Your objective => Once a line is found to contain "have", copy it out of the listing.

Data provided =>

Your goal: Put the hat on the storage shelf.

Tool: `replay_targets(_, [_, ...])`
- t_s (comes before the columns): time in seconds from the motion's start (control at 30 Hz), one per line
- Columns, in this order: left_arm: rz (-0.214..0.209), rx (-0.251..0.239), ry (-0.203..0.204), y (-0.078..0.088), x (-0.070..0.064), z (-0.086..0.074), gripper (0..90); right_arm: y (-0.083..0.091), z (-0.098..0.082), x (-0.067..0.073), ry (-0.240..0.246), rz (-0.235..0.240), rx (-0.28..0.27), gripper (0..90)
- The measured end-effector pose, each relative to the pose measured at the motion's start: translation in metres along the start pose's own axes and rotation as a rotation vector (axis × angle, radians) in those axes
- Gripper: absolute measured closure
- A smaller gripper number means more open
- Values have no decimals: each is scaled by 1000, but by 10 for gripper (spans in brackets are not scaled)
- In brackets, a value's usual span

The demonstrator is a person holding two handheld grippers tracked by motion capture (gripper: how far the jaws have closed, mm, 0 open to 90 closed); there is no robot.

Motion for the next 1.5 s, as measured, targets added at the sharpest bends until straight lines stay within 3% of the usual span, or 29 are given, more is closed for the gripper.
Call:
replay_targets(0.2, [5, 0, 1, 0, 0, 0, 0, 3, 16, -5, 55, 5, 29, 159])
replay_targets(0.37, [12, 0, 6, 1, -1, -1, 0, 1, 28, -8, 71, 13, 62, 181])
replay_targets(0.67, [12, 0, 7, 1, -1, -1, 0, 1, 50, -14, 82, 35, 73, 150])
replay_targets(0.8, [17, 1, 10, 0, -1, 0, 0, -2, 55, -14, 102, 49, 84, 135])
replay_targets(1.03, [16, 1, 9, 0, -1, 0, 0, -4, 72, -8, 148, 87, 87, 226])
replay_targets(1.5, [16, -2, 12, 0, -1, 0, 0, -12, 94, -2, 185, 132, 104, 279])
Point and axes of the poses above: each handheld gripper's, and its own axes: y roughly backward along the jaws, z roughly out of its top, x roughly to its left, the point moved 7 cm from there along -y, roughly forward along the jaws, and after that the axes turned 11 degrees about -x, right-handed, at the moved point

Written reply =>
- Values have no decimals: each is scaled by 1000, but by 10 for gripper (spans in brackets are not scaled)
The demonstrator is a person holding two handheld grippers tracked by motion capture (gripper: how far the jaws have closed, mm, 0 open to 90 closed); there is no robot.

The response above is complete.